* _WHAT IS NEEDED_:
Copy the data exactly, keeping every line intact.
-------- PROVIDED INFORMATION --------
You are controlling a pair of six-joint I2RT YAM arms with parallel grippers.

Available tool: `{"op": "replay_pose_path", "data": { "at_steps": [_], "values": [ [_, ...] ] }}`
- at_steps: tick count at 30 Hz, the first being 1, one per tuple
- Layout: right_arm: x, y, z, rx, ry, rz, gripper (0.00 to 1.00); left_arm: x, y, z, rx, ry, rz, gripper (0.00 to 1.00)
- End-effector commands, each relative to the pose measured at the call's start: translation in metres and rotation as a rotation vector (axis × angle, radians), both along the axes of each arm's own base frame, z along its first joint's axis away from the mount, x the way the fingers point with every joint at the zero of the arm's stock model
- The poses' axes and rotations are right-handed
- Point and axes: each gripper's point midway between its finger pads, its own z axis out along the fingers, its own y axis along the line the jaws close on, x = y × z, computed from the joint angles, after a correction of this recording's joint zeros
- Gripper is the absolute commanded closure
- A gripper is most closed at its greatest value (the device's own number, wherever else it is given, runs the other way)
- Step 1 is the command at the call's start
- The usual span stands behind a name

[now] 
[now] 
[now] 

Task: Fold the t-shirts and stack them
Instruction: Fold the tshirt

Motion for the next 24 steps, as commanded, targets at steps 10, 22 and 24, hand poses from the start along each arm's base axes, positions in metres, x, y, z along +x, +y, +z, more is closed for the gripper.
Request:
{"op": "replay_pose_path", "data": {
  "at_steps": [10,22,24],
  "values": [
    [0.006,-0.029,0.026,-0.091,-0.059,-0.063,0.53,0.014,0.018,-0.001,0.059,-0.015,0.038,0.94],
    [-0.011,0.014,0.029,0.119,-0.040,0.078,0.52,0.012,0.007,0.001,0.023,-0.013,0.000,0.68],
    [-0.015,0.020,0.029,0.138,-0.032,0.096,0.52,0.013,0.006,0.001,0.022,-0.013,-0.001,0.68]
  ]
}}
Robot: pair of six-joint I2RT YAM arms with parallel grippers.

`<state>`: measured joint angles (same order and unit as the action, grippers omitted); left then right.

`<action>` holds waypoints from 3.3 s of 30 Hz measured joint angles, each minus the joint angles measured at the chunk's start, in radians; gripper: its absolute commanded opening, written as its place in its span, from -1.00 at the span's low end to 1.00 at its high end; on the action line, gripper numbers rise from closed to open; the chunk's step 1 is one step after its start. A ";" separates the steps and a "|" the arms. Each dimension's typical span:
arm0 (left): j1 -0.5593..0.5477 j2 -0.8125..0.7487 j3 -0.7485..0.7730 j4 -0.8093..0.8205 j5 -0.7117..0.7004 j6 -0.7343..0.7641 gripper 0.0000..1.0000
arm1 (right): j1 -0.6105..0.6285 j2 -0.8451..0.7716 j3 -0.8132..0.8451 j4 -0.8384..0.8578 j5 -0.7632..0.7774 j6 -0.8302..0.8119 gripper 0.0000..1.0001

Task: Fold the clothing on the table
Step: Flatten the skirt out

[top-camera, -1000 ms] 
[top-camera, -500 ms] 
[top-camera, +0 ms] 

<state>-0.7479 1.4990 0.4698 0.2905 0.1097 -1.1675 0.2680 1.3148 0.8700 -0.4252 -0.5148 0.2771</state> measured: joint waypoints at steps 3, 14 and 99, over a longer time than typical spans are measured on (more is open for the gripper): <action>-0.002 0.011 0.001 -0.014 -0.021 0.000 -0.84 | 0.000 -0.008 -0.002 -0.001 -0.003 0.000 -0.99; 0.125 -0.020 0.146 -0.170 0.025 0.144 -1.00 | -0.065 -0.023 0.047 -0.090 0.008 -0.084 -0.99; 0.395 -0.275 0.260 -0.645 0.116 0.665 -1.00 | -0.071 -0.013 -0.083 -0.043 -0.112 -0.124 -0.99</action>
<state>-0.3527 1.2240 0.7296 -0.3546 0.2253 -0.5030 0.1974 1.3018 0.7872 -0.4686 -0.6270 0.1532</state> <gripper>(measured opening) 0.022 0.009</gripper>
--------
* _YOUR RESPONSE_:
You are controlling a pair of six-joint I2RT YAM arms with parallel grippers.

Available tool: `{"op": "replay_pose_path", "data": { "at_steps": [_], "values": [ [_, ...] ] }}`
- at_steps: tick count at 30 Hz, the first being 1, one per tuple
- Layout: right_arm: x, y, z, rx, ry, rz, gripper (0.00 to 1.00); left_arm: x, y, z, rx, ry, rz, gripper (0.00 to 1.00)
- End-effector commands, each relative to the pose measured at the call's start: translation in metres and rotation as a rotation vector (axis × angle, radians), both along the axes of each arm's own base frame, z along its first joint's axis away from the mount, x the way the fingers point with every joint at the zero of the arm's stock model
- The poses' axes and rotations are right-handed
- Point and axes: each gripper's point midway between its finger pads, its own z axis out along the fingers, its own y axis along the line the jaws close on, x = y × z, computed from the joint angles, after a correction of this recording's joint zeros
- Gripper is the absolute commanded closure
- A gripper is most closed at its greatest value (the device's own number, wherever else it is given, runs the other way)
- Step 1 is the command at the call's start
- The usual span stands behind a name

[now] 
[now] 
[now] 

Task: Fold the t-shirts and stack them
Instruction: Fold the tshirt

Motion for the next 24 steps, as commanded, targets at steps 10, 22 and 24, hand poses from the start along each arm's base axes, positions in metres, x, y, z along +x, +y, +z, more is closed for the gripper.
Request:
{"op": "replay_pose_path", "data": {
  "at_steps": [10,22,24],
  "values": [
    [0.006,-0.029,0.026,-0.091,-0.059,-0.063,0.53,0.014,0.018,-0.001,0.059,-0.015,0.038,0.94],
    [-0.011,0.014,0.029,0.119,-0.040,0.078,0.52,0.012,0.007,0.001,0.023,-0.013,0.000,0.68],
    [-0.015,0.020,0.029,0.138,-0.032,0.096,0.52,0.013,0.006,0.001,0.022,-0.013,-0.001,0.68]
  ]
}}
Robot: pair of six-joint I2RT YAM arms with parallel grippers.

`<state>`: measured joint angles (same order and unit as the action, grippers omitted); left then right.

`<action>` holds waypoints from 3.3 s of 30 Hz measured joint angles, each minus the joint angles measured at the chunk's start, in radians; gripper: its absolute commanded opening, written as its place in its span, from -1.00 at the span's low end to 1.00 at its high end; on the action line, gripper numbers rise from closed to open; the chunk's step 1 is one step after its start. A ";" separates the steps and a "|" the arms. Each dimension's typical span:
arm0 (left): j1 -0.5593..0.5477 j2 -0.8125..0.7487 j3 -0.7485..0.7730 j4 -0.8093..0.8205 j5 -0.7117..0.7004 j6 -0.7343..0.7641 gripper 0.0000..1.0000
arm1 (right): j1 -0.6105..0.6285 j2 -0.8451..0.7716 j3 -0.8132..0.8451 j4 -0.8384..0.8578 j5 -0.7632..0.7774 j6 -0.8302..0.8119 gripper 0.0000..1.0001

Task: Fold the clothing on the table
Step: Flatten the skirt out

[top-camera, -1000 ms] 
[top-camera, -500 ms] 
[top-camera, +0 ms] 

<state>-0.7479 1.4990 0.4698 0.2905 0.1097 -1.1675 0.2680 1.3148 0.8700 -0.4252 -0.5148 0.2771</state> measured: joint waypoints at steps 3, 14 and 99, over a longer time than typical spans are measured on (more is open for the gripper): <action>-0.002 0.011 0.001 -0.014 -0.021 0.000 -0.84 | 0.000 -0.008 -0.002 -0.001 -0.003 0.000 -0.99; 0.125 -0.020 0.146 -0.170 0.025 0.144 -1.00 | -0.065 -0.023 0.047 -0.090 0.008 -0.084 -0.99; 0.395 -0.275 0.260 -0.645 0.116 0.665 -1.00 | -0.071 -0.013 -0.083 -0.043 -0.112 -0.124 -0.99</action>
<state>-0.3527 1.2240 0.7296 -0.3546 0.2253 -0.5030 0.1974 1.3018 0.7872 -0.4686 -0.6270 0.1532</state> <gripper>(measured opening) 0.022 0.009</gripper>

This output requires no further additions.